Concluyó Ivet Pardalot su discurso y nos quedamos todos callados, meditando sus palabras. Arderiu se sirvió un whisky, lo apuró de un trago y finalmente se hizo eco del sentir general diciendo:
– Todo esto está muy bien, pero, ¿puede alguien decirme quién mató a Pardalot? La intriga se complica cada vez más y, si quiere saber mi opinión, se está convirtiendo en un auténtico rollo. O nos dice quién mató a Pardalot o aprovechando que estamos cerca del Prat, me voy a hacer unos hoyos.
– Y yo a mi bufete -dijo el abogado señor Miscosillas.
– Y yo a desayunar -dijo Santi.
– Y yo a un mitin -dijo el señor alcalde.
– Y yo a un centro de acogida para señoritas descarriadas -dijo Ivet.
– Y yo a casa, a hacerle un fricandó a mi maridito, que se lo merece todo -dijo Reinona.
– Está bien -dije yo-, les complaceré con sumo gusto. A decir verdad, a mí también me gustaría acabar con este enredo y descansar un poco antes de abrir la peluquería. Pero para ello es preciso hacer comparecer al personaje central de esta trama. Les ruego, pues, señores, que vayan a buscar a Agustín Taberner, alias el Gaucho, y lo traigan al salón, de grado o por fuerza.

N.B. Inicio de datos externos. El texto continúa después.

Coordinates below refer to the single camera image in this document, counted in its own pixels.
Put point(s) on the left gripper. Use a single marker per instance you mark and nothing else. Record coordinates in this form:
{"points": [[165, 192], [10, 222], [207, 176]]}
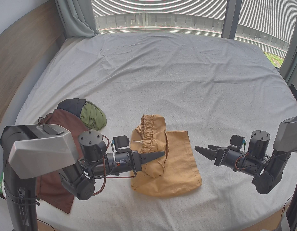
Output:
{"points": [[125, 161]]}

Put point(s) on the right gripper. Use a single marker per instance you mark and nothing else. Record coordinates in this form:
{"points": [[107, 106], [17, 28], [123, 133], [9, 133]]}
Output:
{"points": [[228, 156]]}

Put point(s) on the mustard yellow shorts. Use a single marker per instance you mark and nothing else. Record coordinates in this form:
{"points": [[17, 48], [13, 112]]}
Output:
{"points": [[177, 167]]}

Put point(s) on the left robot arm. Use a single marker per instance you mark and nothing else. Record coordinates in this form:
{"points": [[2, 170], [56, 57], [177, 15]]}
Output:
{"points": [[42, 150]]}

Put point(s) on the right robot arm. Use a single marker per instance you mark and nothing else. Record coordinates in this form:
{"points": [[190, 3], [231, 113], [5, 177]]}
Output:
{"points": [[271, 174]]}

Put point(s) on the bed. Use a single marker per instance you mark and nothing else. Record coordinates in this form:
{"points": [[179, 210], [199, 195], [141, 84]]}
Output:
{"points": [[175, 80]]}

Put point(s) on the green garment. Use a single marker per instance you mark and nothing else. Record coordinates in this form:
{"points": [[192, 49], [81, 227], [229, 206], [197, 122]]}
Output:
{"points": [[93, 117]]}

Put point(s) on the brown garment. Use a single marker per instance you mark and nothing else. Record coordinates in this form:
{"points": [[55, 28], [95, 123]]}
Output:
{"points": [[64, 121]]}

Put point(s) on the black garment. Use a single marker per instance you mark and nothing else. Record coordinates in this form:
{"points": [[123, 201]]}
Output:
{"points": [[70, 106]]}

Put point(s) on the green printed package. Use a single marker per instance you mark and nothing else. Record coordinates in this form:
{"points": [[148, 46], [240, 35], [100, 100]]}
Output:
{"points": [[1, 184]]}

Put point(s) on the window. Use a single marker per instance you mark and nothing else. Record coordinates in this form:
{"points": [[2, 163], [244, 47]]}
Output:
{"points": [[162, 3]]}

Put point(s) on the grey-green curtain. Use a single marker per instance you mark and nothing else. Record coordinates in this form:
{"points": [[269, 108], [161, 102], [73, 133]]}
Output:
{"points": [[73, 13]]}

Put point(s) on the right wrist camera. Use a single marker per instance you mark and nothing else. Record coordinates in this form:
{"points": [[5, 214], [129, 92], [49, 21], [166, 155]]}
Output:
{"points": [[236, 139]]}

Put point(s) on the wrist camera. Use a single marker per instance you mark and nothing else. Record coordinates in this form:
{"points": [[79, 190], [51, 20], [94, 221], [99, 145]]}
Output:
{"points": [[120, 141], [236, 139]]}

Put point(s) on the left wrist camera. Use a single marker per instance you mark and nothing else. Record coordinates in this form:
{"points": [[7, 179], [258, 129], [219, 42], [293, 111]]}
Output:
{"points": [[120, 141]]}

Les indiqué que podían encontrar la silla de ruedas en el cuarto del piso superior del chalet, y al propio Agustín Taberner, alias el Gaucho, en un rincón oscuro al pie de la escalera. Como la operación requería varios brazos y bastante esfuerzo, confiaron a Santi la vigilancia de las tres mujeres y de mi propia persona y salieron el señor alcalde, Arderiu y el abogado señor Miscosillas a cumplir la condición impuesta por mí para una satisfactoria solución del problema en general y de algunos de sus componentes en particular.

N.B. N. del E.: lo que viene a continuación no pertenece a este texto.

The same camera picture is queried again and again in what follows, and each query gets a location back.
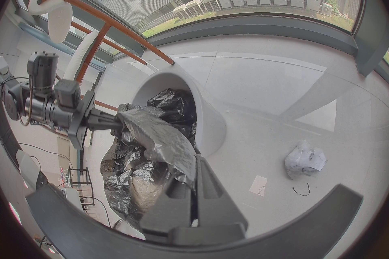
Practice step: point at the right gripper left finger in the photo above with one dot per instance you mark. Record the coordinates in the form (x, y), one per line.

Aprovechando el descanso, propuse a Santi que guardara el arma o, al menos, que dejara de apuntarme con ella todo el rato, a lo que se negó él alegando que no pensaba rendir el arma mientras Ivet Pardalot siguiera empuñando la suya y menos aún guardarla sin recibir garantía de que otra u otras pistolas no serían esgrimidas allí mismo en un futuro próximo; que hasta el momento yo había demostrado la inocencia de todos los presentes, pero no la mía; y, por último, que él se limitaba a cumplir órdenes. Entonces propuse a Ivet Pardalot que volviera a dejar su revólver donde lo había encontrado y ella me respondió de un modo más conciso y claro con un gesto despectivo y un monosílabo.

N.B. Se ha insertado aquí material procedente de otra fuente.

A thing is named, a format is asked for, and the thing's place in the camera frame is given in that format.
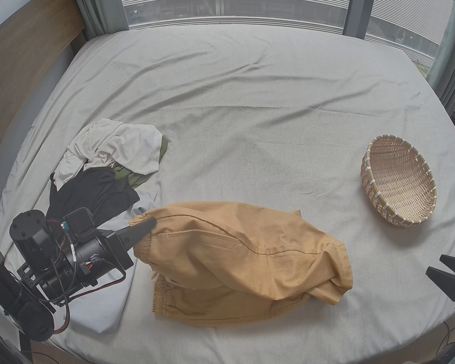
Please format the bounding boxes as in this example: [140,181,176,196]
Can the round woven basket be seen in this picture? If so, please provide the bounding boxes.
[360,134,438,227]

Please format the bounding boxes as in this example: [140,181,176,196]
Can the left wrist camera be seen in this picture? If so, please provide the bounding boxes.
[62,208,107,243]

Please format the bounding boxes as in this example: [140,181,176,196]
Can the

Para entonces ya había vuelto el abogado señor Miscosillas con la silla de ruedas del inválido. Mientras esperábamos el regreso de los otros dos, referí, a instancias suyas, las peripecias de nuestra frustrada escapatoria, coincidiendo el final de mi relato con el regreso del señor alcalde y Arderiu, los cuales, presas de gran agitación, anunciaron a dúo que Agustín Taberner, alias el Gaucho, no estaba donde yo decía haberlo dejado ni en ninguna otra parte de la casa.
– Si no hubiera visto su ausencia con mis propios ojos -concluyó Arderiu-, no habría creído lo que veían mis propios ojos.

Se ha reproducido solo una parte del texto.